The task:
Take every line in the entries that includes the word "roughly" and copy it.

Material for this exercise:
= = = =

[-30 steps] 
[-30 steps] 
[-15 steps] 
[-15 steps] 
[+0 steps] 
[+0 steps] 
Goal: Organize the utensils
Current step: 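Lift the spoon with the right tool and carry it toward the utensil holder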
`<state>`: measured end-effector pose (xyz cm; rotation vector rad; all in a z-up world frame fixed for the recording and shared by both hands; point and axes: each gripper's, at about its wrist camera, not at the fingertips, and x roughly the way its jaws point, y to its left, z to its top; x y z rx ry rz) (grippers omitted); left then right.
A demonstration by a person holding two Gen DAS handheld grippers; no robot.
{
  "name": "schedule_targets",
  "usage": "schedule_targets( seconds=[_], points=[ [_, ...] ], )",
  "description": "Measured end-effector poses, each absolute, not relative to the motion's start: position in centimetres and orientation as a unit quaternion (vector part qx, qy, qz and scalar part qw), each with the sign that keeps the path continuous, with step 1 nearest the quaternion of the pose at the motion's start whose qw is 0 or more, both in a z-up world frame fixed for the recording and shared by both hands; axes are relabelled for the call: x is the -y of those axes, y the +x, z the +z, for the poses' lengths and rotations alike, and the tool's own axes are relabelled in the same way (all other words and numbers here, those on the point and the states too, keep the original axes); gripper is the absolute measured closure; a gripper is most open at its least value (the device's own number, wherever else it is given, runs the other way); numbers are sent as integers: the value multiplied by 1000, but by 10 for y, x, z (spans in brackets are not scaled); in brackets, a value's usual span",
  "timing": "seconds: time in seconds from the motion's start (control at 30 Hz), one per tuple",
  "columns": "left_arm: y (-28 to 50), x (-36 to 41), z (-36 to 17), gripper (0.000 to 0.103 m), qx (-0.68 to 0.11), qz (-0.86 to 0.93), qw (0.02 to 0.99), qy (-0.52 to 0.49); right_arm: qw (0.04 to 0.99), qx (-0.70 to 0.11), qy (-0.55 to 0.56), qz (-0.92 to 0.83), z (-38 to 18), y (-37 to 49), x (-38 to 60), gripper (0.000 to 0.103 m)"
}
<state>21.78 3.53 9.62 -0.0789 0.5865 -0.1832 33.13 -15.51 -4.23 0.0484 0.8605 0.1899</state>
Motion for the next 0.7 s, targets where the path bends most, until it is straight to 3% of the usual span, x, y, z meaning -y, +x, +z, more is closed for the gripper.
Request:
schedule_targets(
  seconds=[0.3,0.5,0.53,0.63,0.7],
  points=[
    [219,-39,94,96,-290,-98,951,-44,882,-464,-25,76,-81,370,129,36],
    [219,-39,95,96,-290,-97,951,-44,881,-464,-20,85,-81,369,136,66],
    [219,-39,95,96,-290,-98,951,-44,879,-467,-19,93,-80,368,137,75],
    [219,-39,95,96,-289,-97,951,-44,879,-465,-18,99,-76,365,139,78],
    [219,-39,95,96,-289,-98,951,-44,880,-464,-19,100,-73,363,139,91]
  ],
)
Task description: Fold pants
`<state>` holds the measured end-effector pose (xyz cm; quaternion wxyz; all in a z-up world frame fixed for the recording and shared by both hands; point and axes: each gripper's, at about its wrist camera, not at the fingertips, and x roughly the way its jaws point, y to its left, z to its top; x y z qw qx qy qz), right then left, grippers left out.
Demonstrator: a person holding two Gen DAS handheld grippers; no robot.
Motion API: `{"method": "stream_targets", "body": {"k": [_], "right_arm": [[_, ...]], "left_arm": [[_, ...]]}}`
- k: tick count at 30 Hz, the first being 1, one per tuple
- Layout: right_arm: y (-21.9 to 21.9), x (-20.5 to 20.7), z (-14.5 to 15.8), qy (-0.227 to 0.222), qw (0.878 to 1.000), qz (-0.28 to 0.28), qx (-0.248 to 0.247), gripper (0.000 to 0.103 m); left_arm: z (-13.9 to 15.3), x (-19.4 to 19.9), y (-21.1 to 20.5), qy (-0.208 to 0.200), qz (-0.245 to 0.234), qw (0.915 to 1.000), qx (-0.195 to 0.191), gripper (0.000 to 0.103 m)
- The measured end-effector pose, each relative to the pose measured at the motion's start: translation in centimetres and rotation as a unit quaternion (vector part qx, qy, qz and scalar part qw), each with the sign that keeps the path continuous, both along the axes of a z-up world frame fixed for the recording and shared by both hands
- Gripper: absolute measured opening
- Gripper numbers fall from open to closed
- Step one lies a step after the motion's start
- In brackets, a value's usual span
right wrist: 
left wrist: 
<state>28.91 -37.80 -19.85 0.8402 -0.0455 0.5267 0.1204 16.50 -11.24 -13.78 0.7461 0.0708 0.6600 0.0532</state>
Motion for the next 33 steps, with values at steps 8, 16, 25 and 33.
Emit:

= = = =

Task result:
`<state>`: measured end-effector pose (xyz cm; rotation vector rad; all in a z-up world frame fixed for the recording and shared by both hands; point and axes: each gripper's, at about its wrist camera, not at the fingertips, and x roughly the way its jaws point, y to its left, z to its top; x y z rx ry rz) (grippers omitted); left then right.
`<state>` holds the measured end-effector pose (xyz cm; quaternion wxyz; all in a z-up world frame fixed for the recording and shared by both hands; point and axes: each gripper's, at about its wrist camera, not at the fingertips, and x roughly the way its jaws point, y to its left, z to its top; x y z qw qx qy qz), right then left, grippers left out.

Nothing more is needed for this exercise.